■ Problem to solve ■
Would you return, word for word, the lines of the data below from the line with "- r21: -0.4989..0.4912" through the line with "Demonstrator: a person", and no others?

--

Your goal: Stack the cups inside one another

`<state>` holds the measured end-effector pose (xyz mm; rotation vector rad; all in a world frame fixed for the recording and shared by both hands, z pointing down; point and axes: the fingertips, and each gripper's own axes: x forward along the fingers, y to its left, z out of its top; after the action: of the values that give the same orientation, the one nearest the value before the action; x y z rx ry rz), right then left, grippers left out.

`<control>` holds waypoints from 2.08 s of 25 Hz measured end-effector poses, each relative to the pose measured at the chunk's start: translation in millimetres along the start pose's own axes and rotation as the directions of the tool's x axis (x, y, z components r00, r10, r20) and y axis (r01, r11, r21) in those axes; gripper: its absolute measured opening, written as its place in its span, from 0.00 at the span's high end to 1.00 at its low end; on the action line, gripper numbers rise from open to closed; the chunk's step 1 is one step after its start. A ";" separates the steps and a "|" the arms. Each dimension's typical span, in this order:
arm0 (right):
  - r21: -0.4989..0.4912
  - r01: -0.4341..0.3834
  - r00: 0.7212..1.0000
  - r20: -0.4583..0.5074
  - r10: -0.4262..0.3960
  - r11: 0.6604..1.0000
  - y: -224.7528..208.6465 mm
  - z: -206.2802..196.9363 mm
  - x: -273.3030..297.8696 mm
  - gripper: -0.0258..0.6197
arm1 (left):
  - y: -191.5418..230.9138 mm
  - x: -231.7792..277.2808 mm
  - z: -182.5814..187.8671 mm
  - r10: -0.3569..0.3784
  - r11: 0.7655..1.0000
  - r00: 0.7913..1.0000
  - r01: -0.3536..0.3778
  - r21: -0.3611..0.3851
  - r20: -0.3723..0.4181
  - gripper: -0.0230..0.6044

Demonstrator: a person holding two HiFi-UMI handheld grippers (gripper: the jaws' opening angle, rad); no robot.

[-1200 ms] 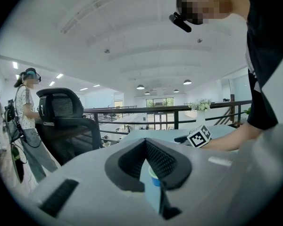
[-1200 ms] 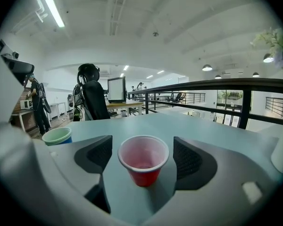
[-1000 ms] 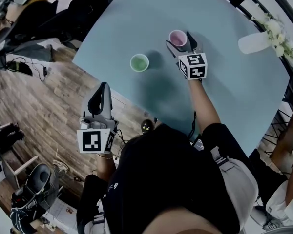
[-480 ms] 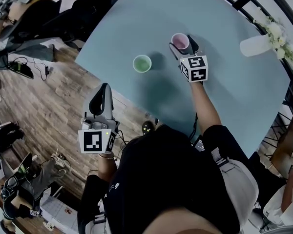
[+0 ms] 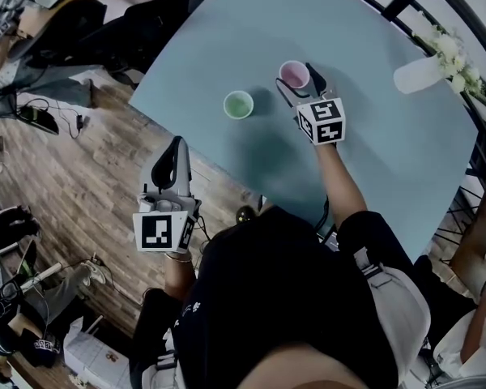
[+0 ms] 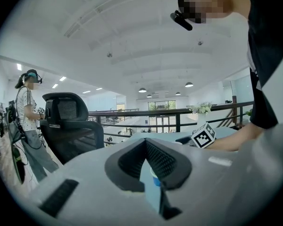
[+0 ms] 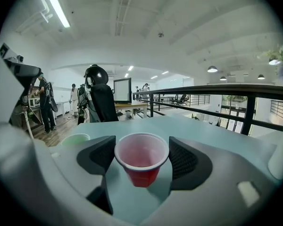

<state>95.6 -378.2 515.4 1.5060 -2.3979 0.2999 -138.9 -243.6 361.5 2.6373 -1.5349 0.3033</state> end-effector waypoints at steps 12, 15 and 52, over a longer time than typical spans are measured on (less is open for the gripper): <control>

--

■ Finished exercise ■
  - r21: -0.4989..0.4912
  - r01: -0.4341..0.3834
  - r00: 0.7212..1.0000
  - r20: -0.4583..0.5074
  - r10: -0.4262..0.3960
  - r11: 0.6604..1.0000
  - y: -224.7528..208.6465 mm
  - z: -206.2802..196.9363 mm
  - x: -273.3030..297.8696 mm
  - gripper: -0.0258..0.6197
arm1 (left):
  - y: -191.5418..230.9138 mm
  - x: -231.7792..277.2808 mm
  - z: -182.5814..187.8671 mm
  - r10: -0.3569..0.3784
  - r11: 0.7655..1.0000
  - r00: 0.7913..1.0000
  - r01: -0.3536..0.3778
  - r21: -0.3611..0.3851
  - r20: -0.3723..0.4181
  - gripper: -0.0230..0.6044

Demonstrator: a person holding two HiFi-UMI handheld grippers (gripper: the jaws' opening angle, rad); no robot.

The exercise requires no further output.